**Work instructions**
Take the lines below from the first through the one that contains "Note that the" and copy them exactly.

*** Dataset section ***

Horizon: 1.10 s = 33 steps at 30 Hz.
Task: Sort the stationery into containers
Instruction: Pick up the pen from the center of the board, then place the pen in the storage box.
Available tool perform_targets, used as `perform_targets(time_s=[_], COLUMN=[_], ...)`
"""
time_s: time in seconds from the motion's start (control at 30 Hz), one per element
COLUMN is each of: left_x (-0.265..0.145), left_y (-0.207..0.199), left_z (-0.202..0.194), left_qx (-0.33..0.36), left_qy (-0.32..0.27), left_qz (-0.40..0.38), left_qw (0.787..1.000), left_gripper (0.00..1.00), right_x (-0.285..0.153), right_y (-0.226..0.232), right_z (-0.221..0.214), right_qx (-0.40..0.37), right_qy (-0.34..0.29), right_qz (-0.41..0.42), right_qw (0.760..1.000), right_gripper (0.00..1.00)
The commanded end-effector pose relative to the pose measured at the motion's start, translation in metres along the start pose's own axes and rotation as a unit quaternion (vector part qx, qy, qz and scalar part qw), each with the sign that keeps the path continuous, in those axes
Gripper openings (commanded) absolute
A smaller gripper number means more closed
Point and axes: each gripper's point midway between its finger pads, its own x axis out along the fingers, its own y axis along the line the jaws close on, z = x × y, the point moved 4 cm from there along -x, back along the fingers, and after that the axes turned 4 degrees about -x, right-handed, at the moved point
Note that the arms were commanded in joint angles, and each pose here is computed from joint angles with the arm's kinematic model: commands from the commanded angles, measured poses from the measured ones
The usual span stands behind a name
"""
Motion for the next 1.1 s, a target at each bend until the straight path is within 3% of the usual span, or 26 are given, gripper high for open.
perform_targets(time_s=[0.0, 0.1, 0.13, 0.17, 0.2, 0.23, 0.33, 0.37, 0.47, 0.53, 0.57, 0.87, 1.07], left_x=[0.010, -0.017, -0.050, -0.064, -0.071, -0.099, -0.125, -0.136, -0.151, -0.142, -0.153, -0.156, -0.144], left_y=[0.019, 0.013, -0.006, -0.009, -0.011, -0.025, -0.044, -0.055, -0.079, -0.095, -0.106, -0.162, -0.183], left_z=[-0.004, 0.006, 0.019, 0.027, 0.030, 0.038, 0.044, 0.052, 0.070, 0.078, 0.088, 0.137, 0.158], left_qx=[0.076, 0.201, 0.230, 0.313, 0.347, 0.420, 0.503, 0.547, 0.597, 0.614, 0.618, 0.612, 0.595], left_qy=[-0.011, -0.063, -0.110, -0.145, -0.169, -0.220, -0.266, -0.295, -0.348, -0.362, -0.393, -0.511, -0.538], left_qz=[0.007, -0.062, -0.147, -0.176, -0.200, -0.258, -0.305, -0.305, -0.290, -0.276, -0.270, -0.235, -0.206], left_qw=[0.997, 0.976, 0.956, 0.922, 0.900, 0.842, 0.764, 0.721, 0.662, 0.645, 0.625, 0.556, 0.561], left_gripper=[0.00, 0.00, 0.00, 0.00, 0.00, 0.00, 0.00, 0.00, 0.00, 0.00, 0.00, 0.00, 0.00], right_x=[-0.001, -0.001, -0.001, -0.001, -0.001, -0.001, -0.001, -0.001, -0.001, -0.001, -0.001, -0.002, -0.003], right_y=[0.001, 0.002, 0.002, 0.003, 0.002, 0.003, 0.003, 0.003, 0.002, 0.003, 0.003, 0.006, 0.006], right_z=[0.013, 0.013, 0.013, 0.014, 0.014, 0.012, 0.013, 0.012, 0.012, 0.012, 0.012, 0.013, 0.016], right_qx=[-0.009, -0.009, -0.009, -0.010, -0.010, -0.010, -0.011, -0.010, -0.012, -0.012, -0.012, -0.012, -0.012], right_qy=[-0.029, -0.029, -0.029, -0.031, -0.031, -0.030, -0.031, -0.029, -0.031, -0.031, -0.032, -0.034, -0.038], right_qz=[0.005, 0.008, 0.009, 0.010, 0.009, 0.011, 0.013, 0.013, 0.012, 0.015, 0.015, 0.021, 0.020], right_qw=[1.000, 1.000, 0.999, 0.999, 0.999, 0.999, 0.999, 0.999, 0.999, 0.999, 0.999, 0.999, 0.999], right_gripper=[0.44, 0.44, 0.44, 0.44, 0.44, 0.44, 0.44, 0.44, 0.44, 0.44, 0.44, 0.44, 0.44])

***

**Output of the task**
Horizon: 1.10 s = 33 steps at 30 Hz.
Task: Sort the stationery into containers
Instruction: Pick up the pen from the center of the board, then place the pen in the storage box.
Available tool perform_targets, used as `perform_targets(time_s=[_], COLUMN=[_], ...)`
"""
time_s: time in seconds from the motion's start (control at 30 Hz), one per element
COLUMN is each of: left_x (-0.265..0.145), left_y (-0.207..0.199), left_z (-0.202..0.194), left_qx (-0.33..0.36), left_qy (-0.32..0.27), left_qz (-0.40..0.38), left_qw (0.787..1.000), left_gripper (0.00..1.00), right_x (-0.285..0.153), right_y (-0.226..0.232), right_z (-0.221..0.214), right_qx (-0.40..0.37), right_qy (-0.34..0.29), right_qz (-0.41..0.42), right_qw (0.760..1.000), right_gripper (0.00..1.00)
The commanded end-effector pose relative to the pose measured at the motion's start, translation in metres along the start pose's own axes and rotation as a unit quaternion (vector part qx, qy, qz and scalar part qw), each with the sign that keeps the path continuous, in those axes
Gripper openings (commanded) absolute
A smaller gripper number means more closed
Point and axes: each gripper's point midway between its finger pads, its own x axis out along the fingers, its own y axis along the line the jaws close on, z = x × y, the point moved 4 cm from there along -x, back along the fingers, and after that the axes turned 4 degrees about -x, right-handed, at the moved point
Note that the arms were commanded in joint angles, and each pose here is computed from joint angles with the arm's kinematic model: commands from the commanded angles, measured poses from the measured ones

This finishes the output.